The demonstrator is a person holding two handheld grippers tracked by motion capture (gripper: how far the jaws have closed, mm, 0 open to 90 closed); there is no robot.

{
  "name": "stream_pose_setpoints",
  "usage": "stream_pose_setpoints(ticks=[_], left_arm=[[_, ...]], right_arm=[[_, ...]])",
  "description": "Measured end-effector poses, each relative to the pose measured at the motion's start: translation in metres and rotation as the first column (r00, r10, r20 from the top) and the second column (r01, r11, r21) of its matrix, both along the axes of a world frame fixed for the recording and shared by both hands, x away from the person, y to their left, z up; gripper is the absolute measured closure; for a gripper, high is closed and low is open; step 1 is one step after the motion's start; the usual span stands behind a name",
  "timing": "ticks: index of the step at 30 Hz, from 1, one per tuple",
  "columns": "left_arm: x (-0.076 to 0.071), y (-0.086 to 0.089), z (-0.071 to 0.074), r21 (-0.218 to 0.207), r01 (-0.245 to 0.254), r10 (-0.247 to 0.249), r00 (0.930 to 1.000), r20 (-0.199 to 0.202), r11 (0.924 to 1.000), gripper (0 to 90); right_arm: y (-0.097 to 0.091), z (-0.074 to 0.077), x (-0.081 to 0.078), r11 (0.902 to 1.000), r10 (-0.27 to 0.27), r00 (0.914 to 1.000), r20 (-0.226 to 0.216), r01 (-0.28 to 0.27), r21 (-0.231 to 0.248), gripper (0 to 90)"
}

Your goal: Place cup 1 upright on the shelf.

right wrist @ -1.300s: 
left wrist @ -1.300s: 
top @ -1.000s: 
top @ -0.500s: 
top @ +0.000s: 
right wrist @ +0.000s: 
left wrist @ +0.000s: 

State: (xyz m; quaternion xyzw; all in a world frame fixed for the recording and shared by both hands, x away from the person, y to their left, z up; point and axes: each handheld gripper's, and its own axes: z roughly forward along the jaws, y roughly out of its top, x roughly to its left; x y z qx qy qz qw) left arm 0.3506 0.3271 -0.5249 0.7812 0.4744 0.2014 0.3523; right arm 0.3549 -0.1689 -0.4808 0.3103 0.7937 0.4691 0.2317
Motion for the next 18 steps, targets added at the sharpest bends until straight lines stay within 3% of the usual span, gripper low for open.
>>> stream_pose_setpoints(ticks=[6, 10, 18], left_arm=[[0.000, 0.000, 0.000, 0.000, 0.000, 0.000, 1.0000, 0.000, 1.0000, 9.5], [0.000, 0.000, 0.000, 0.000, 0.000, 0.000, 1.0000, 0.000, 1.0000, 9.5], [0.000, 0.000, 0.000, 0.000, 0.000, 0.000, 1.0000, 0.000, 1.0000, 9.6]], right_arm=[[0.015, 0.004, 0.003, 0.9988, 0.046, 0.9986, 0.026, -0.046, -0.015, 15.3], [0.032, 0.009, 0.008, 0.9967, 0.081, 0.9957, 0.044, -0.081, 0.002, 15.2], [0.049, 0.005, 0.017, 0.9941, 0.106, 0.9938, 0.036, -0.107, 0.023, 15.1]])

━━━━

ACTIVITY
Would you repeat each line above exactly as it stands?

ANSWER BELOW
The demonstrator is a person holding two handheld grippers tracked by motion capture (gripper: how far the jaws have closed, mm, 0 open to 90 closed); there is no robot.

{
  "name": "stream_pose_setpoints",
  "usage": "stream_pose_setpoints(ticks=[_], left_arm=[[_, ...]], right_arm=[[_, ...]])",
  "description": "Measured end-effector poses, each relative to the pose measured at the motion's start: translation in metres and rotation as the first column (r00, r10, r20 from the top) and the second column (r01, r11, r21) of its matrix, both along the axes of a world frame fixed for the recording and shared by both hands, x away from the person, y to their left, z up; gripper is the absolute measured closure; for a gripper, high is closed and low is open; step 1 is one step after the motion's start; the usual span stands behind a name",
  "timing": "ticks: index of the step at 30 Hz, from 1, one per tuple",
  "columns": "left_arm: x (-0.076 to 0.071), y (-0.086 to 0.089), z (-0.071 to 0.074), r21 (-0.218 to 0.207), r01 (-0.245 to 0.254), r10 (-0.247 to 0.249), r00 (0.930 to 1.000), r20 (-0.199 to 0.202), r11 (0.924 to 1.000), gripper (0 to 90); right_arm: y (-0.097 to 0.091), z (-0.074 to 0.077), x (-0.081 to 0.078), r11 (0.902 to 1.000), r10 (-0.27 to 0.27), r00 (0.914 to 1.000), r20 (-0.226 to 0.216), r01 (-0.28 to 0.27), r21 (-0.231 to 0.248), gripper (0 to 90)"
}

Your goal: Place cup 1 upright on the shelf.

right wrist @ -1.300s: 
left wrist @ -1.300s: 
top @ -1.000s: 
top @ -0.500s: 
top @ +0.000s: 
right wrist @ +0.000s: 
left wrist @ +0.000s: 

State: (xyz m; quaternion xyzw; all in a world frame fixed for the recording and shared by both hands, x away from the person, y to their left, z up; point and axes: each handheld gripper's, and its own axes: z roughly forward along the jaws, y roughly out of its top, x roughly to its left; x y z qx qy qz qw) left arm 0.3506 0.3271 -0.5249 0.7812 0.4744 0.2014 0.3523; right arm 0.3549 -0.1689 -0.4808 0.3103 0.7937 0.4691 0.2317
Motion for the next 18 steps, targets added at the sharpest bends until straight lines stay within 3% of the usual span, gripper low for open.
>>> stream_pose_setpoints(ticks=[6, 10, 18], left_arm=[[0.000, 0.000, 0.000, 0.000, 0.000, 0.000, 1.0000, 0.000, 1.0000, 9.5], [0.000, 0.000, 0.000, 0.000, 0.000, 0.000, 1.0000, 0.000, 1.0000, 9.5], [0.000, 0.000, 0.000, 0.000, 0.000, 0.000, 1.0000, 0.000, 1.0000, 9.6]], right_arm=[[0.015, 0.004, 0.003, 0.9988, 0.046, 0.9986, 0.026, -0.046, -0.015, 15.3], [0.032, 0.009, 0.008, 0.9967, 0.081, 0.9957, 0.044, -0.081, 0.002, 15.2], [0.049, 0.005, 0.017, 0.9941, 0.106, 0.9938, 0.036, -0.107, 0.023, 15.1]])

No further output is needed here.